The end of the school year is right around the corner and many students will be spending the last few weeks in preparation for final exams. When your kids are stressing out about performing well on their last tests, it can be difficult to assess their fears. A great skill to teach your children is time management. Here are some ways your kids can stay on track and ace their finals.

 

  1. Set priorities
    1. Prioritizing is the key to successful time management. By first identifying the most difficult or complex subject, you can knock the hardest topic out of the way and have more time to review the information later. According to Education Corner, tackling the hardest subjects first, while you’re still fresh and energized, will make the remainder of your studies much easier.
  1. Make a schedule
  • Taking the time to factor in class time and extracurriculars, not to mention fun, is essential in time management.
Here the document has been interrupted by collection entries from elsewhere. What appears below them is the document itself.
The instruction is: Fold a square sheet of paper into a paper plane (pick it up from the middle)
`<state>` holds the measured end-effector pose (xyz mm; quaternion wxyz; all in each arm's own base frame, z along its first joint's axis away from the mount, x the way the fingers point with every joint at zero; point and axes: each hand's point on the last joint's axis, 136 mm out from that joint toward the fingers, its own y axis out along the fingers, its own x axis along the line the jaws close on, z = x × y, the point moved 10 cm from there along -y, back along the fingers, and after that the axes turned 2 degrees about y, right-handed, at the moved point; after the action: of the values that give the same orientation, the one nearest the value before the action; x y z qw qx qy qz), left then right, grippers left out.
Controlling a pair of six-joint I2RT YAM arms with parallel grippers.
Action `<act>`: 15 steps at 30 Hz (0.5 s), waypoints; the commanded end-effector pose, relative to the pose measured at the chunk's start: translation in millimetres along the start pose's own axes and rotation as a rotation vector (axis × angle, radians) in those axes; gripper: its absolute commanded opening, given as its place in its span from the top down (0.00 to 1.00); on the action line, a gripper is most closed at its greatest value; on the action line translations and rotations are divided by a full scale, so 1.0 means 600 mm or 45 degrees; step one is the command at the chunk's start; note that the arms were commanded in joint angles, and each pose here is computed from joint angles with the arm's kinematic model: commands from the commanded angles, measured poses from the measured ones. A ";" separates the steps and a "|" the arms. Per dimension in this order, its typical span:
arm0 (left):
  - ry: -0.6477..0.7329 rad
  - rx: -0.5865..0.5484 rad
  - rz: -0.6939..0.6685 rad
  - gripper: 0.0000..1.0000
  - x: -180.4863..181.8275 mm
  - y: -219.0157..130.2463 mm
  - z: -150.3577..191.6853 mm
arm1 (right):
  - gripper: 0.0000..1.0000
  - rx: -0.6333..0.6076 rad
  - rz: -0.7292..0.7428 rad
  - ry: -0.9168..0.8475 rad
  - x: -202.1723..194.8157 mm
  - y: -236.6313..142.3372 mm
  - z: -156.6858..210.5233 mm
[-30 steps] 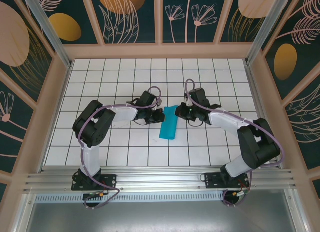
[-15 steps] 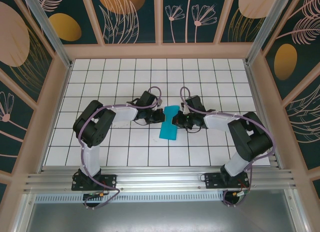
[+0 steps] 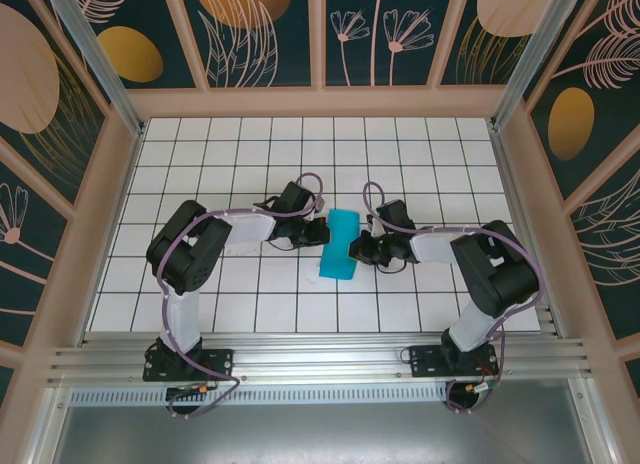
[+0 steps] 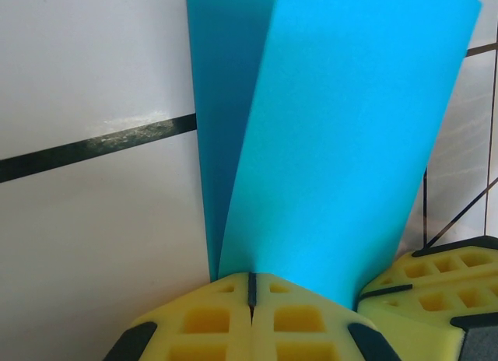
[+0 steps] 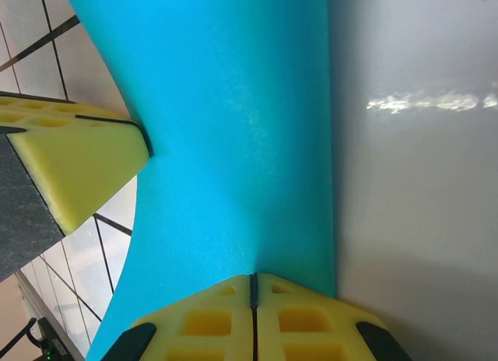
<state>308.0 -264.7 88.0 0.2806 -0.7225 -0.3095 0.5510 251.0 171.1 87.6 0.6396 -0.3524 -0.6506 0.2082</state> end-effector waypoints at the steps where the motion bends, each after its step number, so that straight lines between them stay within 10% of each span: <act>1: -0.040 0.119 -0.157 0.98 0.045 0.031 0.035 | 0.91 -0.009 0.067 -0.004 -0.017 -0.003 0.006; 15: -0.035 0.123 -0.170 0.98 0.046 0.033 0.033 | 0.91 0.022 -0.082 0.006 -0.014 -0.011 0.034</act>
<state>309.5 -265.9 88.1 0.2826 -0.7251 -0.3066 0.5480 235.7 166.0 97.2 0.6395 -0.3281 -0.6706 0.1836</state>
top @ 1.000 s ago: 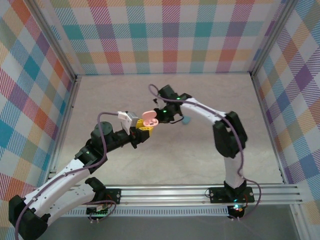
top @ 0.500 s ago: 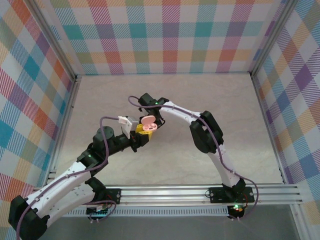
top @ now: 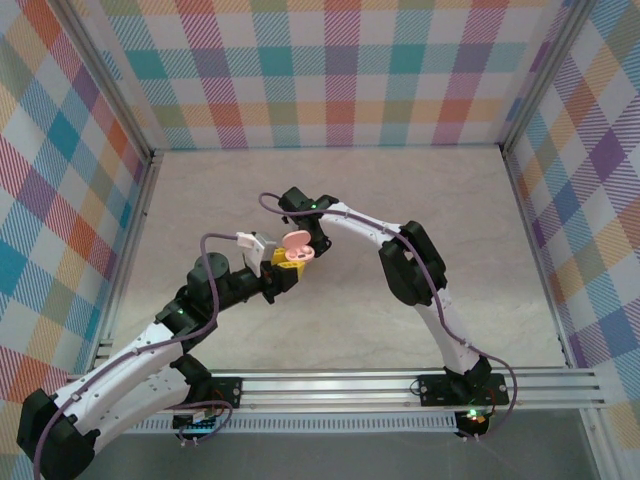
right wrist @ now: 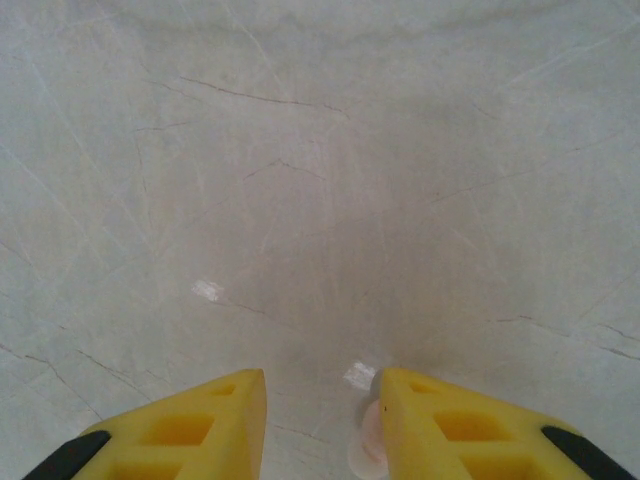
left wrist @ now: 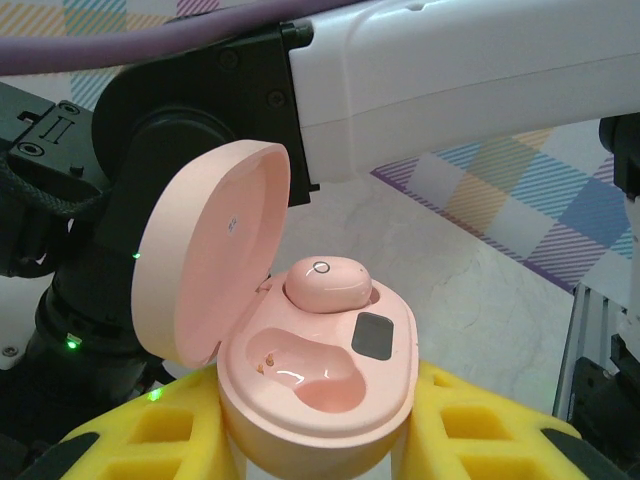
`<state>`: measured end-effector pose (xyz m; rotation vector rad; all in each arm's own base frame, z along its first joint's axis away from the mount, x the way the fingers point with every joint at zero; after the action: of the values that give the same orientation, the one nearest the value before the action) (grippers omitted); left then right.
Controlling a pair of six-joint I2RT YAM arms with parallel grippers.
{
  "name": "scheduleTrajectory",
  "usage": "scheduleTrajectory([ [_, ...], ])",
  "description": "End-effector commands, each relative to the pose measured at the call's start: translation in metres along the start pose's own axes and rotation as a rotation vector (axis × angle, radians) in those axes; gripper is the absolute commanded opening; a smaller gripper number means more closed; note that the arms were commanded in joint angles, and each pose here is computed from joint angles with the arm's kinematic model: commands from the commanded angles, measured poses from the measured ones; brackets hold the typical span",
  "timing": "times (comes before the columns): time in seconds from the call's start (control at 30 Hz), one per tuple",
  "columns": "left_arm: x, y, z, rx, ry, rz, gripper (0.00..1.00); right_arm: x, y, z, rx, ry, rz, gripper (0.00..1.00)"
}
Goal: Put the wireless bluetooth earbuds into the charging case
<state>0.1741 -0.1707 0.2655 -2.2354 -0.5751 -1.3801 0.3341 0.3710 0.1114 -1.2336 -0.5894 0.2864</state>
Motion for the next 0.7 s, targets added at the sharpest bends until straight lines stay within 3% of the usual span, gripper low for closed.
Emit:
scheduleTrajectory([
  [0.0, 0.015, -0.004, -0.007, -0.02, 0.03, -0.035, 0.3, -0.009, 0.002, -0.001, -0.013, 0.006, 0.041, 0.36],
  [0.37, 0.019, -0.006, -0.009, -0.021, 0.043, -0.04, 0.3, -0.004, -0.034, 0.0, -0.054, 0.027, -0.008, 0.4],
  [0.67, 0.023, -0.009, -0.014, -0.039, 0.049, -0.028, 0.3, -0.03, -0.046, -0.006, 0.006, 0.16, 0.014, 0.41],
])
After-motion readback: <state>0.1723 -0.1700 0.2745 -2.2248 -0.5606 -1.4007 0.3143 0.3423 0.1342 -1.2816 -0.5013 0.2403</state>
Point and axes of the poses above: each hand's point on the last joint's axis, 136 mm out from that joint toward the fingers, its own y axis out along the fingers, its own z axis along the line the jaws close on, x = y × z, the point moved 8 cm from there along -y, back along the fingers, and after that the axes turned 8 degrees about -y, right-handed, at the moved point
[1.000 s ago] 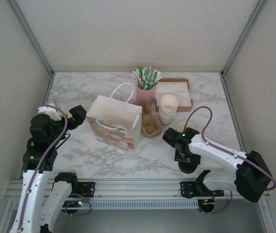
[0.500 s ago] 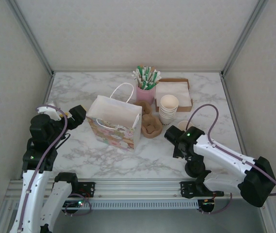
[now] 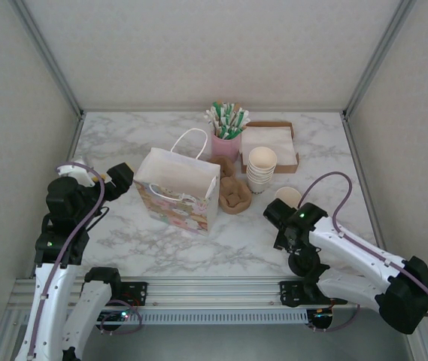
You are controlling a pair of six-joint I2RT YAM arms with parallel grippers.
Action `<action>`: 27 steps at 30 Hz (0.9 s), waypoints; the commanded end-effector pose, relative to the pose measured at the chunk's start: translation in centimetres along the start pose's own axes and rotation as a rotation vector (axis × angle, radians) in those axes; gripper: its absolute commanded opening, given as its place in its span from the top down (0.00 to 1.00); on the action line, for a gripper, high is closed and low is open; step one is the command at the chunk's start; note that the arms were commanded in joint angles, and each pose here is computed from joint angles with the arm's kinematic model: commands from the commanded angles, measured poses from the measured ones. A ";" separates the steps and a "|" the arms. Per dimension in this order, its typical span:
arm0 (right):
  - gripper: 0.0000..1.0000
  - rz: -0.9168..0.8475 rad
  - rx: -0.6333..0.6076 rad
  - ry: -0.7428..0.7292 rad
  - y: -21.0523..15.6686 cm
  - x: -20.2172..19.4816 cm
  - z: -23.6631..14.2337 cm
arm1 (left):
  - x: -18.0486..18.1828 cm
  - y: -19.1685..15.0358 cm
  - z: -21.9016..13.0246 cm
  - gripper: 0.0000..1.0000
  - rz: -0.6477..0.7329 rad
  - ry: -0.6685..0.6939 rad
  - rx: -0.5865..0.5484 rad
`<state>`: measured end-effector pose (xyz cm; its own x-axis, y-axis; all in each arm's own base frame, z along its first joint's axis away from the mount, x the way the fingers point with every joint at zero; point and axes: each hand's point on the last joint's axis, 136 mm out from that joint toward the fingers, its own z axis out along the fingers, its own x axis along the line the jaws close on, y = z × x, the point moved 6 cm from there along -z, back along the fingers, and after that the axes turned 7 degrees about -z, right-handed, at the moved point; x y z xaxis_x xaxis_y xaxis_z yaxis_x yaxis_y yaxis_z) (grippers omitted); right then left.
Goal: Pack the takeout coffee
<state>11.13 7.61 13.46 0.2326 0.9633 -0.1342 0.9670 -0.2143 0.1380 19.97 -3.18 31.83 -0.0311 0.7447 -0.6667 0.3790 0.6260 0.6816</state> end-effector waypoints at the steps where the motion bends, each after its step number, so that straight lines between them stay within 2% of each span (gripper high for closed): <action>1: 0.38 0.011 0.023 0.004 -0.3 0.2 0.7 | 0.5 -0.1 -0.1 0.00 -0.013 0.021 -0.008; 3: 0.44 0.012 0.025 0.022 -0.3 0.5 1.0 | 0.5 -0.1 -0.1 0.00 -0.014 0.022 -0.007; 6: 0.47 0.019 0.028 0.054 -0.3 1.0 1.2 | 0.5 -0.1 -0.1 0.00 -0.013 0.023 -0.007; 12: 0.48 0.031 0.021 0.098 -0.1 1.6 1.3 | 0.5 -0.1 -0.1 0.00 -0.013 0.024 -0.005; 22: 0.50 0.055 -0.023 0.302 1.0 4.6 0.7 | 0.5 -0.1 0.0 0.00 -0.012 0.027 -0.005; 27: 0.49 0.049 -0.058 0.291 1.4 4.4 0.2 | 0.6 0.0 0.0 0.00 -0.011 0.029 -0.007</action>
<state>13.38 11.53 12.64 0.2223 0.9639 0.1464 0.9521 -0.2470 0.1804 19.97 -3.18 31.82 -0.0316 0.7448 -0.6665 0.3790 0.6260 0.6815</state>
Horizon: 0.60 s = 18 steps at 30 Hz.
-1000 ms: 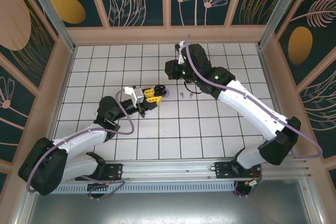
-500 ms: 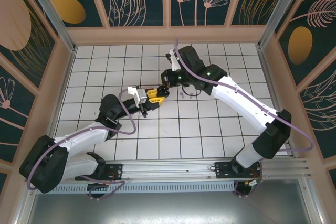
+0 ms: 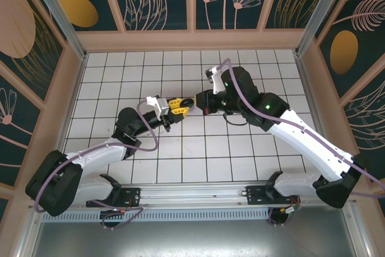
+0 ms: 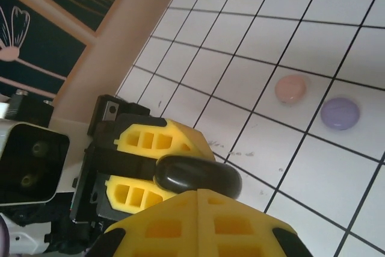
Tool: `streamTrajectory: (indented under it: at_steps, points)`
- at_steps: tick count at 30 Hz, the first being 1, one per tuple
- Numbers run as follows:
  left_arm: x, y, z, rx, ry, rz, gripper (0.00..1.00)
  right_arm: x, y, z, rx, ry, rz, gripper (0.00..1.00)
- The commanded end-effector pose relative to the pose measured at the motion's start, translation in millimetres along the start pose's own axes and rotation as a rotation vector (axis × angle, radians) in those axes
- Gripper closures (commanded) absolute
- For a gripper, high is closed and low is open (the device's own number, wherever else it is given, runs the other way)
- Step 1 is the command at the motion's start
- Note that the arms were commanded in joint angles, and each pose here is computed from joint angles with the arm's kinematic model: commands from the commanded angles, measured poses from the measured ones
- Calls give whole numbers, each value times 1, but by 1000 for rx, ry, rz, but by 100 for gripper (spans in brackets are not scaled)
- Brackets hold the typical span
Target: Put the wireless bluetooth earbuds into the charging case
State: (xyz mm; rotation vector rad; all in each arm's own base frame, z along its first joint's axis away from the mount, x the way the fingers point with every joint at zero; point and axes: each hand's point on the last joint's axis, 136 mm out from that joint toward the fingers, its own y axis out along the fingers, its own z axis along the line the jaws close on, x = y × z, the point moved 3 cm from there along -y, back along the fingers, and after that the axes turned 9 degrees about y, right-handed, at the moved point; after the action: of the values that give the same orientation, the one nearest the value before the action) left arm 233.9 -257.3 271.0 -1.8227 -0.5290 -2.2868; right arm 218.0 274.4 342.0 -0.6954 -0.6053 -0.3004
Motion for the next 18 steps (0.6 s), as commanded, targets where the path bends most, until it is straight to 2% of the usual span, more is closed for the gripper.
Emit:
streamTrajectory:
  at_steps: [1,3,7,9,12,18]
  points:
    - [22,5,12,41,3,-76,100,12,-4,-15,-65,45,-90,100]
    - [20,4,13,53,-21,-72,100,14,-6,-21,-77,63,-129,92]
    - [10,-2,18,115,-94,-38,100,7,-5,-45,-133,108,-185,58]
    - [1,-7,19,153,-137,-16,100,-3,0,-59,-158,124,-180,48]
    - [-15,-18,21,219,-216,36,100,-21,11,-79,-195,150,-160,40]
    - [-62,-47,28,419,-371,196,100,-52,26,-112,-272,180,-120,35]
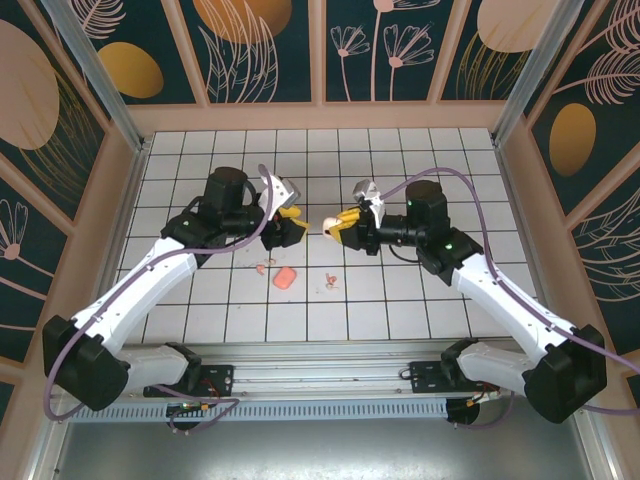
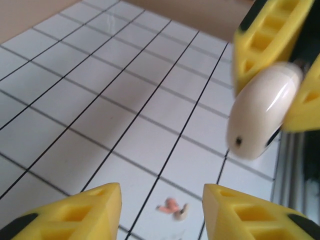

It’s absolutely impossible to spend every hour of the day studying. Create your schedule in a way that works best for you. Many students select weekly planners that allow them to see the big picture. Make sure your system is something you are very comfortable with as you will be referring to it often. GoodLuckExams offers these tips for scheduling:
  • Mark in all your fixed commitments such as classes, seminars, tutorials, and part-time jobs. These are the givens, which you cannot change.
  • Add in study time. Block off large sections of your day, reserved for studying alone, as well as shorter review periods. Organize your peak study times to coincide with the times of day when you are most awake and alert.
  • Mark in other non-study activities. These are the important but lower priority items, such as exercise, recreational classes, or socializing, which you will fit in when possible.

3) Take breaks

It is necessary to take study breaks in order to avoid burnout. The Oregon State University Academic Success Center offers applicable advice to anyone studying for a long period of time: You need a break when “you’ve been concentrating deeply and focusing on your work for 45-60 minutes since your last break,” or when “you’ve been studying for a while and you’re no longer able to focus as effectively as when you started. You notice your mind wandering more frequently, or you’re unable to recall information as easily.” Take fifteen minutes, go outside and stretch your legs. Then get back to the books––you’ll be much more productive.

 

By applying these tips, your kids should be moving in the right direction to finish out the school year on a high note.